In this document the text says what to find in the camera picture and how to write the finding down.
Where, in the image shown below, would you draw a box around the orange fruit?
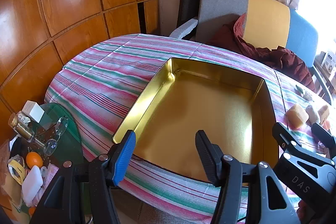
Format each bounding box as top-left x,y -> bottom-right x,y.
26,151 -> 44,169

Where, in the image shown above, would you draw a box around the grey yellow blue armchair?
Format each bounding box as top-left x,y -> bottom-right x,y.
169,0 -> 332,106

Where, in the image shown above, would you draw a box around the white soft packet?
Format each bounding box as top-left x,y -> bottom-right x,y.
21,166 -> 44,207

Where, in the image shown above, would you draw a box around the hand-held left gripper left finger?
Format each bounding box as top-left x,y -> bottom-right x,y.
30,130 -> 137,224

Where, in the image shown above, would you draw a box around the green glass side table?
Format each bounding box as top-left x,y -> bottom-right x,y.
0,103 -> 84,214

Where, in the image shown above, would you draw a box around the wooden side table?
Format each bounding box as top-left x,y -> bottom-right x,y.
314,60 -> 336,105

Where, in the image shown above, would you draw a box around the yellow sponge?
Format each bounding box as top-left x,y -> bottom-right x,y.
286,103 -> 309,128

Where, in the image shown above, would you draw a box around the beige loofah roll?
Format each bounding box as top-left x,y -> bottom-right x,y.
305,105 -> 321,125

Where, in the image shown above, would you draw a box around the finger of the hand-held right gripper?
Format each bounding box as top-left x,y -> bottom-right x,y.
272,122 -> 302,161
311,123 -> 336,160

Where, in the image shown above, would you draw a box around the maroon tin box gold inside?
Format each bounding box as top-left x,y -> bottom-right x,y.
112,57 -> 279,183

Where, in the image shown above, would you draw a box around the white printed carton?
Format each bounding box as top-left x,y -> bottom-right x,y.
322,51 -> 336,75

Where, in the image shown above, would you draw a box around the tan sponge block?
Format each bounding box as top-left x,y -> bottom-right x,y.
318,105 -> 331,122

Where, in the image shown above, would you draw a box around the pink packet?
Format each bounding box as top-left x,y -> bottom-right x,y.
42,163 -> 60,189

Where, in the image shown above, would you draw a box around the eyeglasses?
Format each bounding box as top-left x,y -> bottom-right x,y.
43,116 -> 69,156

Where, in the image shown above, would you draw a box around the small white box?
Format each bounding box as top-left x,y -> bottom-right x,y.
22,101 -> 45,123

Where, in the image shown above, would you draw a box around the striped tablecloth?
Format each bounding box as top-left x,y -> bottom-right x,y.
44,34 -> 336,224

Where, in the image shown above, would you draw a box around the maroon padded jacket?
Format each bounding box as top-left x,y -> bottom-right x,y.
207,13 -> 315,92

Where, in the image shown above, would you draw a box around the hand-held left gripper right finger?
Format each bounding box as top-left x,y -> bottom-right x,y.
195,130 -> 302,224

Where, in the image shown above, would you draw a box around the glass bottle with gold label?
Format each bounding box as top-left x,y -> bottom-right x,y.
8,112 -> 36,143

--*--

- Your task -
Copy every record above exactly as written, but leave out the pictures.

- Output -
In this document the text says what to find in the camera picture and how to write the finding down.
Where, in the image shown below, would you draw a box around the orange fruit?
Format each bounding box as top-left x,y -> bottom-right x,y.
26,151 -> 44,169

Where, in the image shown above, would you draw a box around the grey yellow blue armchair?
Format each bounding box as top-left x,y -> bottom-right x,y.
169,0 -> 332,106

Where, in the image shown above, would you draw a box around the white soft packet?
Format each bounding box as top-left x,y -> bottom-right x,y.
21,166 -> 44,207

Where, in the image shown above, would you draw a box around the hand-held left gripper left finger?
Format each bounding box as top-left x,y -> bottom-right x,y.
30,130 -> 137,224

Where, in the image shown above, would you draw a box around the green glass side table?
Format each bounding box as top-left x,y -> bottom-right x,y.
0,103 -> 84,214

Where, in the image shown above, would you draw a box around the wooden side table?
Format each bounding box as top-left x,y -> bottom-right x,y.
314,60 -> 336,105

Where, in the image shown above, would you draw a box around the yellow sponge?
Format each bounding box as top-left x,y -> bottom-right x,y.
286,103 -> 309,128

Where, in the image shown above, would you draw a box around the beige loofah roll?
Format each bounding box as top-left x,y -> bottom-right x,y.
305,105 -> 321,125

Where, in the image shown above, would you draw a box around the finger of the hand-held right gripper?
Format each bounding box as top-left x,y -> bottom-right x,y.
272,122 -> 302,161
311,123 -> 336,160

Where, in the image shown above, would you draw a box around the maroon tin box gold inside?
Format each bounding box as top-left x,y -> bottom-right x,y.
112,57 -> 279,183

Where, in the image shown above, would you draw a box around the white printed carton?
Format each bounding box as top-left x,y -> bottom-right x,y.
322,51 -> 336,75

Where, in the image shown above, would you draw a box around the tan sponge block?
Format each bounding box as top-left x,y -> bottom-right x,y.
318,105 -> 331,122

Where, in the image shown above, would you draw a box around the pink packet?
Format each bounding box as top-left x,y -> bottom-right x,y.
42,163 -> 60,189

Where, in the image shown above, would you draw a box around the eyeglasses?
Format each bounding box as top-left x,y -> bottom-right x,y.
43,116 -> 69,156

Where, in the image shown above, would you draw a box around the small white box?
Format each bounding box as top-left x,y -> bottom-right x,y.
22,101 -> 45,123

Where, in the image shown above, would you draw a box around the striped tablecloth?
Format each bounding box as top-left x,y -> bottom-right x,y.
44,34 -> 336,224

Where, in the image shown above, would you draw a box around the maroon padded jacket?
Format each bounding box as top-left x,y -> bottom-right x,y.
207,13 -> 315,92

Where, in the image shown above, would you draw a box around the hand-held left gripper right finger?
Format each bounding box as top-left x,y -> bottom-right x,y.
195,130 -> 302,224

Where, in the image shown above, would you draw a box around the glass bottle with gold label?
Format each bounding box as top-left x,y -> bottom-right x,y.
8,112 -> 36,143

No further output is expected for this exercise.